WHAT IS BEING ASKED:
Exclude the pictures, and otherwise reproduce the data in full.

COLLECTED MATERIAL:
╔══
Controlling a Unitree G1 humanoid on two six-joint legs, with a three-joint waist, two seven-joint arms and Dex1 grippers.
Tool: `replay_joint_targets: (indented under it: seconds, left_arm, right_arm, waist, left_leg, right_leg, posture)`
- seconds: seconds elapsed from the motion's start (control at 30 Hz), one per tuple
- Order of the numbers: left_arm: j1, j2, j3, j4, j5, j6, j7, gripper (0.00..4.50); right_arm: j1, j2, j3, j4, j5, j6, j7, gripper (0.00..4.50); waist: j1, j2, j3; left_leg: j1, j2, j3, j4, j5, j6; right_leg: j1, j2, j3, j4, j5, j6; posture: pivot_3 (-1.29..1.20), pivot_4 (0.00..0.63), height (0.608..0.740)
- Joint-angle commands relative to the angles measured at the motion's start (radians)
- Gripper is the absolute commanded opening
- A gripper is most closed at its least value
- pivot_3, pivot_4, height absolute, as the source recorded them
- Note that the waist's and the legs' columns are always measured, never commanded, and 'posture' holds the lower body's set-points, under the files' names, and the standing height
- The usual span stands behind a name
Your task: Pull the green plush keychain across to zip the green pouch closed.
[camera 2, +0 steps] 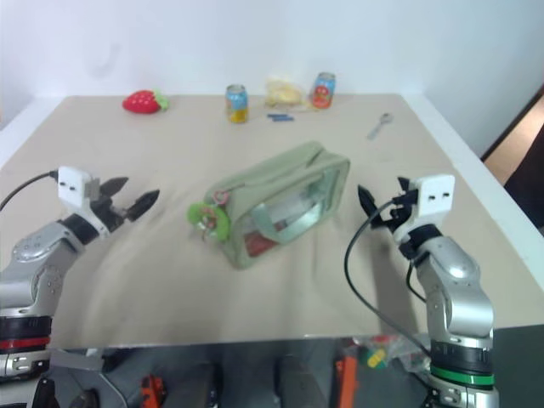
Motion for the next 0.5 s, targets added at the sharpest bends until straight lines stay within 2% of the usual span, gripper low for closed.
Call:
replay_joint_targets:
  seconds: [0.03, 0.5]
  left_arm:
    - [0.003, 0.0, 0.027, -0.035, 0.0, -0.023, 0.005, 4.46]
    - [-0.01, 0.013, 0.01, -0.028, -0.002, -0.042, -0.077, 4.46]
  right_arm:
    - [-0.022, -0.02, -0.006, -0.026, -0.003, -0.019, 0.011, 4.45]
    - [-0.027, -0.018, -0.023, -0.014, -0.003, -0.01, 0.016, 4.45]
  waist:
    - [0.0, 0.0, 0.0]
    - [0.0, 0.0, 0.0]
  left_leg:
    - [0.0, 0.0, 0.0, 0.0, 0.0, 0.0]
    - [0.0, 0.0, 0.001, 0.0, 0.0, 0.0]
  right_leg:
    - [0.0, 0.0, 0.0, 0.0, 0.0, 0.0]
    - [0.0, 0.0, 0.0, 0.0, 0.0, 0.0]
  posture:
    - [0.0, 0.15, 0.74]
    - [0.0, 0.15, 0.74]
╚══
EXERCISE ANSWER:
Controlling a Unitree G1 humanoid on two six-joint legs, with a three-joint waist, two seven-joint arms and Dex1 grippers.
Tool: `replay_joint_targets: (indented under it: seconds, left_arm, right_arm, waist, left_leg, right_leg, posture)`
- seconds: seconds elapsed from the motion's start (control at 30 Hz), one per tuple
- Order of the numbers: left_arm: j1, j2, j3, j4, j5, j6, j7, gripper (0.00..4.50); right_arm: j1, j2, j3, j4, j5, j6, j7, gripper (0.00..4.50); waist: j1, j2, j3; left_leg: j1, j2, j3, j4, j5, j6; right_leg: j1, j2, j3, j4, j5, j6; posture: pivot_3 (-1.29..1.20), pivot_4 (0.00..0.63), height (0.608..0.740)
- Joint-angle commands relative to the angles measured at the motion's start (radians)
- Gripper is the absolute commanded opening
- A gripper is most closed at its least value
- pivot_3, pivot_4, height absolute, as the source recorded them
- Note that the waist's and the legs' columns are always measured, never commanded, and 'posture' holds the lower body's set-points, under the files' names, and the standing height
- The usual span stands behind a name
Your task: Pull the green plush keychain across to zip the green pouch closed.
[camera 2, +0 steps] 
Motion for the next 0.5 s, targets added at the sharpest bends until straight lines stay within 2% of the usual span, gripper low for closed.
Call:
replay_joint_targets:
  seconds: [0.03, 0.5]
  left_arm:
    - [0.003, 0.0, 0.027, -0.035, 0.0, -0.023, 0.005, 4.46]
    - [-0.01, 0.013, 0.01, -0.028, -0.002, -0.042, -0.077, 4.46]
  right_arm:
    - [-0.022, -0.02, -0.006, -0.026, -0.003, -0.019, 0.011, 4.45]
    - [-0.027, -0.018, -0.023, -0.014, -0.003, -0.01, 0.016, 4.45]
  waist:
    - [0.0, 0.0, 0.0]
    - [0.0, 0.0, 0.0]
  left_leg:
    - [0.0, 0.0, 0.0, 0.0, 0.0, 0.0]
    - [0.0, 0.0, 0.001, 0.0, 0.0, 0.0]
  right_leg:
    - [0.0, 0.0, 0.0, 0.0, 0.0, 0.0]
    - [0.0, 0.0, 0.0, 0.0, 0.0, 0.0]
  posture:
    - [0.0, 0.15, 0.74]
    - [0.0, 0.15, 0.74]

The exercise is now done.